First, in your root tsconfig.json, you set up the path mapping and common compiler options. This file acts as your defaults.
{
"compilerOptions": {
"strict": true,
"target": "ES2022",
"module": "ESNext",
"moduleResolution": "bundler",
"skipLibCheck": true,
"composite": true, // Crucial for project references!
"declaration": true,
"declarationMap": true,
"baseUrl": ".",
"paths": {
"@mycompany/*": ["packages/*/src"]
}
}
}
Then, in each package’s tsconfig.json, you extend from the root config and specify its own details. Here’s packages/utils/tsconfig.json:
{
"extends": "../../tsconfig.json",
"compilerOptions": {
"outDir": "./dist",
"rootDir": "./src"
},
"include": ["src/**/*"],
"references": [] // This utils package has no internal dependencies
}
And here’s packages/ui/tsconfig.json, which depends on utils:
{
"extends": "../../tsconfig.json",
"compilerOptions": {
"outDir": "./dist",
"rootDir": "./src"
},
"include": ["src/**/*"],
"references": [
{ "path": "../utils" } // This is the project reference
]
}
Now, to build the entire monorepo, you use tsc --build (or tsc -b) from the root. It will figure out the dependency graph and build things in the right order. It’s beautiful.
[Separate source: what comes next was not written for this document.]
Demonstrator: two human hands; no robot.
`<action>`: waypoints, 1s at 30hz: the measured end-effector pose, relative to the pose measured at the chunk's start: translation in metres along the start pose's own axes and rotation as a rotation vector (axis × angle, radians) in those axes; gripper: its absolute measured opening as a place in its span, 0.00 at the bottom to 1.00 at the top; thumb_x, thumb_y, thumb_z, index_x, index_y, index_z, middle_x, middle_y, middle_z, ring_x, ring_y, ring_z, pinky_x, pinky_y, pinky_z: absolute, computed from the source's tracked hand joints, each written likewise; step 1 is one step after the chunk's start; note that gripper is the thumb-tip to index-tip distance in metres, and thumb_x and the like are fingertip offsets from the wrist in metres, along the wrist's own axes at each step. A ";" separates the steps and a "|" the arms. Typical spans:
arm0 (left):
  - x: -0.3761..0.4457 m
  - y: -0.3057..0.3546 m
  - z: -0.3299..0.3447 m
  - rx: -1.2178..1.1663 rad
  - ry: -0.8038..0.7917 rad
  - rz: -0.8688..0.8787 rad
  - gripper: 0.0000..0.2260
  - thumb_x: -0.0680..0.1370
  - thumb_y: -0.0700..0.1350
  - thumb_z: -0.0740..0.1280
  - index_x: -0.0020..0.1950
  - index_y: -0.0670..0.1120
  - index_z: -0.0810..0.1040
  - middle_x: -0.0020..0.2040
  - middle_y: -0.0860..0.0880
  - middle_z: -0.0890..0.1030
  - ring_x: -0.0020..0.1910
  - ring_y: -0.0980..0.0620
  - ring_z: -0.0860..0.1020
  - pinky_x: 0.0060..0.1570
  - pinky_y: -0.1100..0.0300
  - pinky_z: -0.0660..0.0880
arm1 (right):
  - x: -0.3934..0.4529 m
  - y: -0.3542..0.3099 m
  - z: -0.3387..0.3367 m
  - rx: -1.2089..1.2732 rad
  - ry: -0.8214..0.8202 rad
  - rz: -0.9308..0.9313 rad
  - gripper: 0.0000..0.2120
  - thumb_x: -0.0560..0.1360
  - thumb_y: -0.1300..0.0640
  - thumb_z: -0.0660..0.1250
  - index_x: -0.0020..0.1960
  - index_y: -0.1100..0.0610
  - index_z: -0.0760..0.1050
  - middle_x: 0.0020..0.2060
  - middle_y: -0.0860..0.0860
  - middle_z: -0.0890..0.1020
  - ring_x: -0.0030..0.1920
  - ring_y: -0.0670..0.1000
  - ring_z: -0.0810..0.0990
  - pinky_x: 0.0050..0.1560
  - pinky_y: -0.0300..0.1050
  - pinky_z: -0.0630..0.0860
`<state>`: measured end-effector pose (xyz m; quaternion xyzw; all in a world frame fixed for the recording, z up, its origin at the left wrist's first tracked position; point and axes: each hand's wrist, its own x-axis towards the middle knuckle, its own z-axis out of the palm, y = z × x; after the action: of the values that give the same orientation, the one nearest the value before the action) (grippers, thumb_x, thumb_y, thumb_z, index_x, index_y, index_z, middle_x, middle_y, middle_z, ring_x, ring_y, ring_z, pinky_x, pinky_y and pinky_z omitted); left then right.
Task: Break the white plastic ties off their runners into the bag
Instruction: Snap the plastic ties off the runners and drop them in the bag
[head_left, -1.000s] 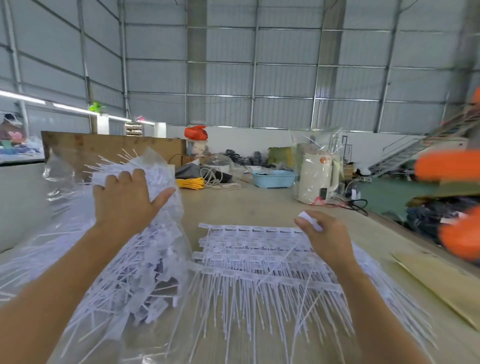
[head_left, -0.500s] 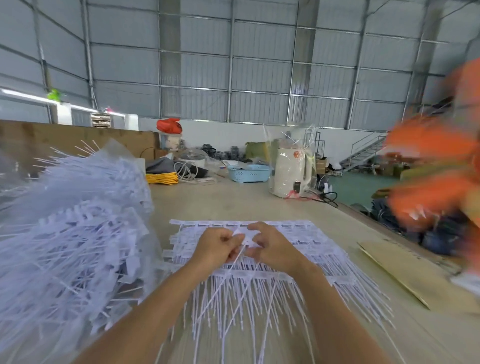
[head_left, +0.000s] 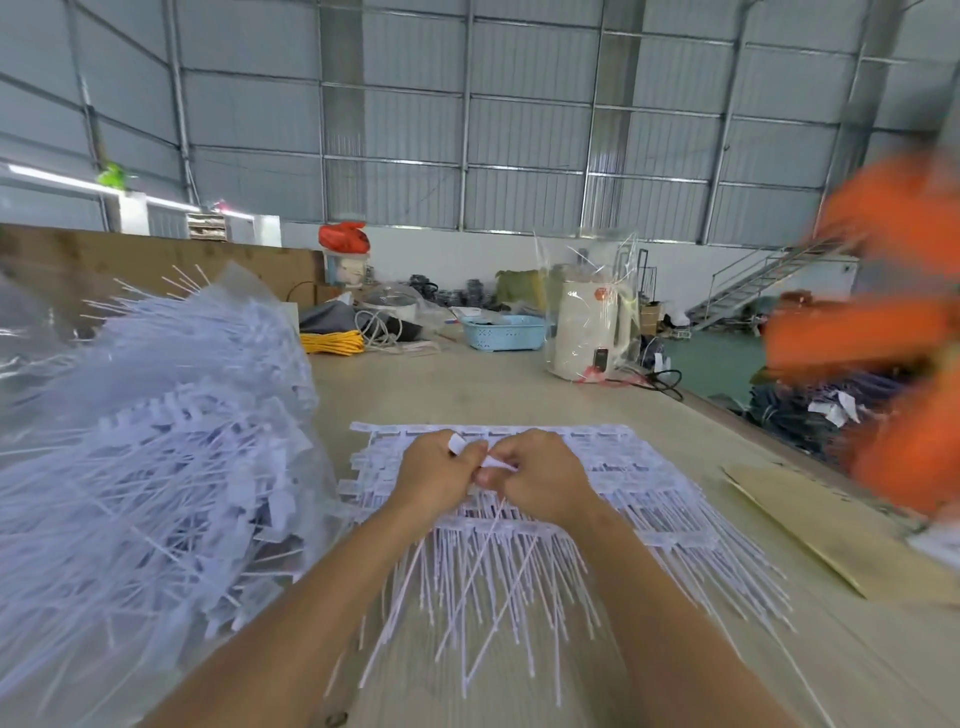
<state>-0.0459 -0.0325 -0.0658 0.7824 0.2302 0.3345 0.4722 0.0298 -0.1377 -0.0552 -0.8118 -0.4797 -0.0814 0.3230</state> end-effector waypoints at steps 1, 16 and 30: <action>0.001 0.002 -0.001 -0.010 -0.001 -0.021 0.16 0.77 0.44 0.67 0.29 0.45 0.71 0.27 0.47 0.74 0.24 0.51 0.70 0.33 0.59 0.67 | -0.001 -0.003 -0.001 -0.094 0.024 -0.014 0.10 0.73 0.52 0.69 0.41 0.58 0.80 0.33 0.54 0.76 0.38 0.52 0.73 0.37 0.41 0.62; 0.020 -0.012 -0.023 0.207 0.292 -0.087 0.13 0.79 0.43 0.62 0.42 0.35 0.80 0.40 0.38 0.81 0.42 0.40 0.80 0.42 0.53 0.75 | -0.008 -0.009 -0.045 0.484 0.166 -0.058 0.12 0.71 0.62 0.71 0.29 0.58 0.77 0.22 0.48 0.73 0.23 0.44 0.67 0.26 0.34 0.65; -0.011 0.009 -0.006 -0.453 -0.311 -0.168 0.23 0.79 0.60 0.56 0.38 0.42 0.72 0.29 0.44 0.72 0.23 0.52 0.68 0.26 0.63 0.62 | -0.002 -0.013 -0.009 0.415 0.014 0.001 0.25 0.69 0.72 0.67 0.64 0.59 0.72 0.53 0.56 0.70 0.51 0.55 0.75 0.54 0.47 0.75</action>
<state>-0.0575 -0.0406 -0.0588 0.6772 0.1387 0.2132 0.6905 0.0194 -0.1409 -0.0432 -0.7275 -0.4837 0.0136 0.4864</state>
The Crucial .npmignore (or just use files)
Here’s a classic “I just wasted three hours” pitfall. You’ve set up your utils package beautifully. You run npm publish from packages/utils. It publishes… and your dist directory isn’t included. Why? Because you probably have a .gitignore that ignores dist, and npm helpfully uses your .gitignore as a base for .npmignore if you don’t provide one.
The solution is to be explicit. In each package, either use a very specific .npmignore or, my strong preference, use the files array in package.json to whitelist exactly what should be published. It’s safer.
// In packages/utils/package.json
{
"name": "@mycompany/utils",
"version": "1.0.0",
"main": "./dist/index.js",
"types": "./dist/index.d.ts", // Critical for TS consumers!
"files": [
"dist/**/*" // This is all that gets published. Nothing else.
]
}
This way, your src directory, your tsconfig.json, and your leftover lunch don’t accidentally get published to npm. Trust me, your future self will thank you for this discipline.